No, you can't. It'd never work. Either the rich leave or stop working hard, dragging everything down.


They can't really drag everything down because the amount of work they produce isn't proportionate with the wealth they have. Working hard isn't the main factor behind their fortune in the majority of cases.

They can leave, because there are countless countries that serve as tax havens. So the solution is to invade and annex these countries! }:D

Anyway, policies are in the hands of the financial elite, who dictate their terms to everyone. The real reason we can't have a more aggressive wealth redistribution system is that they wouldn't allow it. The EU is a perfect example of this, where it has been decided that monetary policies -- and therefore the entire economy of the whole continent -- should be protected from the whims of democracy, and safely in the hands of an independent council of appointed technocrats (a good number of which are "former" members of Goldman Sachs).
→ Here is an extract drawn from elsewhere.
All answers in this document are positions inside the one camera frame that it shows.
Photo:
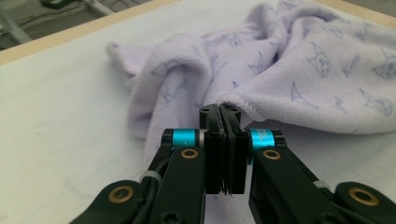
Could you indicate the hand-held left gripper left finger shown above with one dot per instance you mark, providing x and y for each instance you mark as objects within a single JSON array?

All hail the ECB!

Shaviro said:

Actually here in Denmark some did stop working and quite a few rich/ambitious people & companies left. Graf Zahl is absolutely right.


Wouldn't be a problem if the EU allowed tariffs again. "So, your company is getting out of our country so as not to pay taxes? Fine, but now your goods will be imported, and therefore subject to taxes, so they'll have a disadvantage competing with the equivalent products of companies that stayed here."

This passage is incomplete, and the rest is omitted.